Mixing retro with clean forms and a hint of color, Cheryl Epstein creates beautiful illustrations that put us in a good mood. Inspired by mid-century design, she uses simple shapes that make her posters playful and vivid. We have recently caught up with her to talk about her style, passions and work-life balance. Discover this week’s On the spot and get to know the creator behind her art.
What were your first steps as an artist?
I like to work digitally so my first steps were learning about all the software that would help me create digital art. I remember teaching myself Adobe Illustrator and learning all the tools from A to Z, practicing and discovering what I could create. My first illustrations were pretty terrible!
Where do you live and what does your studio look like?
I am originally from the U.K but I currently live in a small home in Texas that I share with my family and rescue animals. I don’t really have a fancy studio. When I left my full-time job and decided to pursue illustration, I downsized a lot. The great thing about digital art is that you don’t really need a lot of space to create!
Describe your ideal working environment.
My ideal working environment would have lots of light and be surrounded by trees and nature. My dogs would also be with me, of course, as they keep me company during the day. They are not very good at making coffee though. ☹
Which of your artworks is your favorite and why?
I feel that I have only just reached the stage where I like what I am creating. I really love my “Inspiring Women” collection and I want to create more illustrations like this. I am also very happy with my city illustrations. Cities aren’t my usual subject matter, but I really enjoyed illustrating them and sticking to a limited color palette. I am planning on creating more and trying to decide which cities I should illustrate next
You create playful, vintage-inspired art. How did you develop your current style?
When I was at school, I was encouraged to create very realistic art. I feel that is the reason I became discouraged and gave it up for a very long time. I was always comparing myself to others.

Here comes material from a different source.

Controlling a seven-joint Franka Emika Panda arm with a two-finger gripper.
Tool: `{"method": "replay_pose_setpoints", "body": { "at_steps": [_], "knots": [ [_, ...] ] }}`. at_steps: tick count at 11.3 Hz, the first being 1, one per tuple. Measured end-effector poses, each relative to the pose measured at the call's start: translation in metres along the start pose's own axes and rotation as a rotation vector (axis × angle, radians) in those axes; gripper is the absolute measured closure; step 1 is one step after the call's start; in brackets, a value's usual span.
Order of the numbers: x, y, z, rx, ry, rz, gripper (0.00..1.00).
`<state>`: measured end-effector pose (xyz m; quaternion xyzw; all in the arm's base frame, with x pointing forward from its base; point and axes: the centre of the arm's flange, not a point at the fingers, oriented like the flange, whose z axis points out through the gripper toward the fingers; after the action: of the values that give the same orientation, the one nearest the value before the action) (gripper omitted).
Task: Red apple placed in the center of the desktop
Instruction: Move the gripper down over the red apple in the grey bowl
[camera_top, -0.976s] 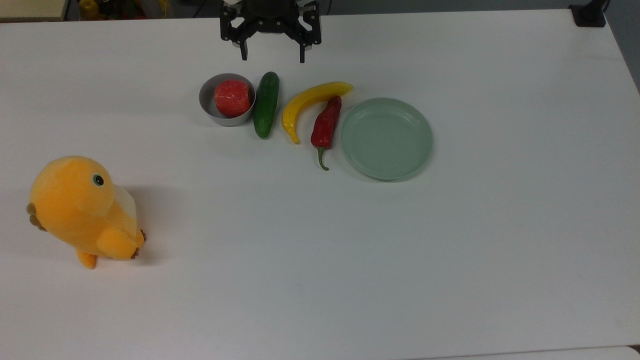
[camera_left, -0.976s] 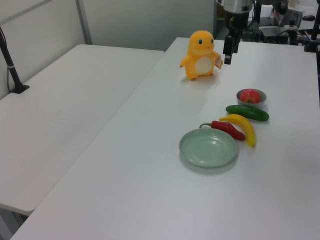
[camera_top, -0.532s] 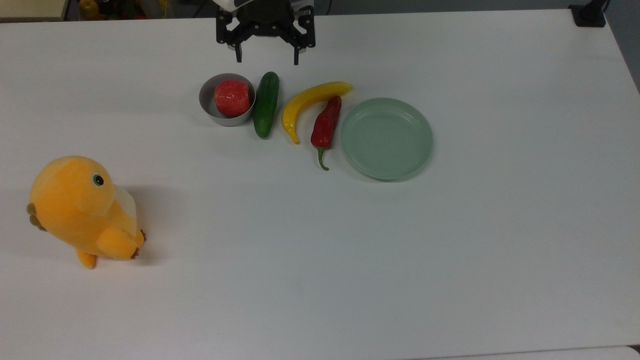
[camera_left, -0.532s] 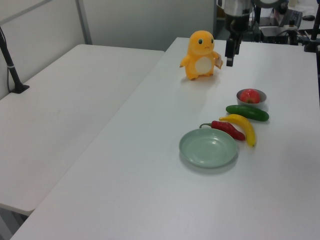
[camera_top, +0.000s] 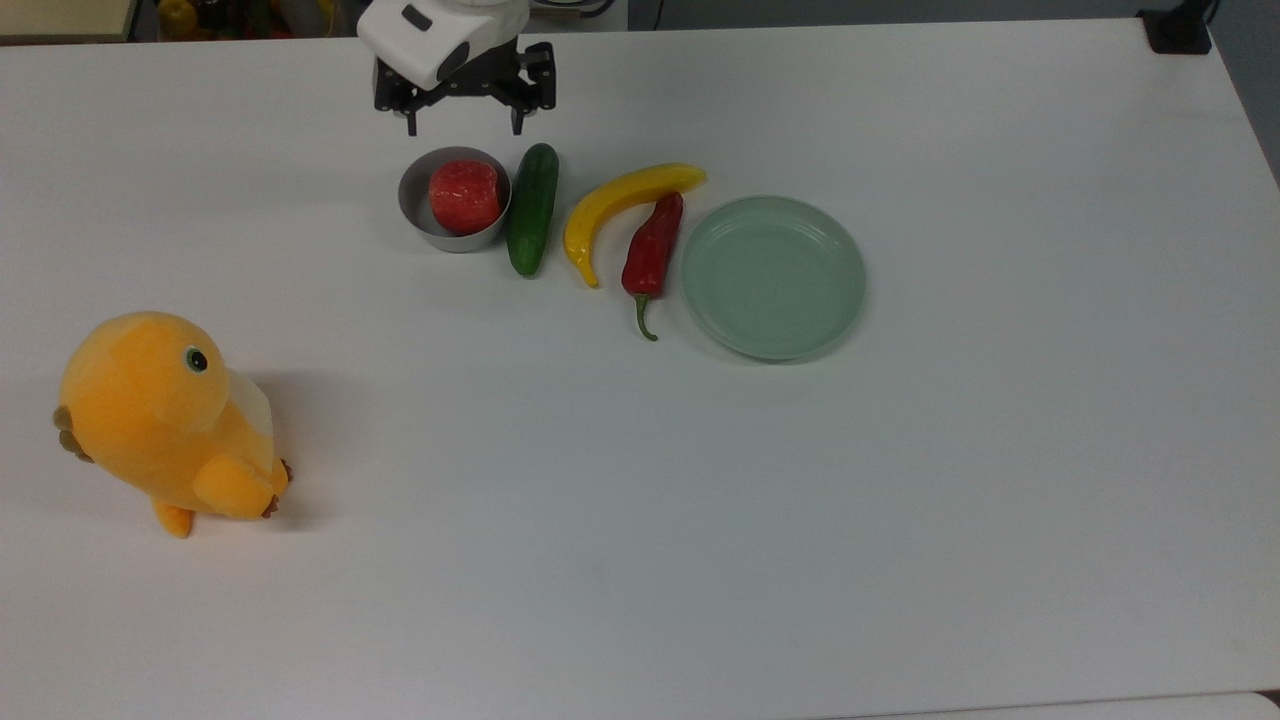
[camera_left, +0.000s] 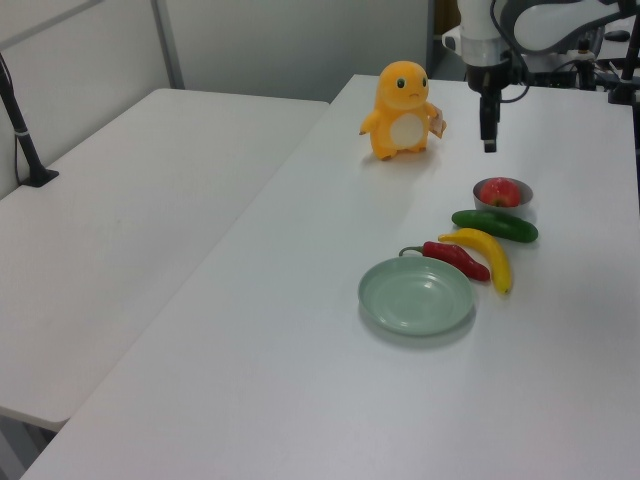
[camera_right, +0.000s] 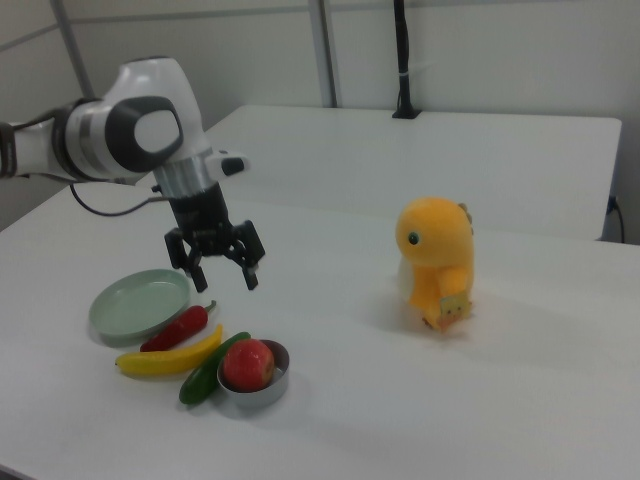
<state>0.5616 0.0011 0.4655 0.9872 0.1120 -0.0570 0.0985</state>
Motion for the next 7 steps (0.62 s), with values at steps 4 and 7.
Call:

I find it much more fun and interesting to try to reduce my art to shapes and limited color palettes. It’s a challenge to do this but it makes it so much fun. It may sound surprising but creating something simple is often harder than creating something complex. I am still working on this skill!
Which artist would you wish to have dinner with?
I would like to have dinner with Salvador Dali and we would leave the restaurant in a Rolls-Royce filled with cauliflower. I would like to talk to him about the hypnagogic state and admire his epic mustache.
Who are your biggest artistic influences?
I absolutely love the bold, simple style of Tom Eckersley. He is generally regarded as one of the best of the mid-century graphic designers in Britain. I love how he uses flat blocks of colour and geometric forms in his designs. I would have loved to attend one of his poster design classes!
What are your passions, other than creating art?
I very much love nature and gardening. I am quite good at propagating plants so a lot of plants in my garden are from cuttings or seeds.
I recently had my little garden certified as a wildlife habitat. I think a lot of people would find my garden quite messy but that’s the way I like it and I think the garden animals, including my resident opossum, like it too!
How do you manage a work-life balance as an artist?
This is quite difficult at the moment as I am trying to build my business. I have to remind myself to take breaks. It is very important for creativity to get away from the computer screen.
I like to plan little outings for my family and take my sketchbook with me.
I also try to take time every day to go for a run or take the dogs to the dog park.
Describe your dream art project.
I would love to illustrate a book, perhaps a children’s alphabet book. I also love creating patterns so any project that involves creating fun, colorful patterns would be cool!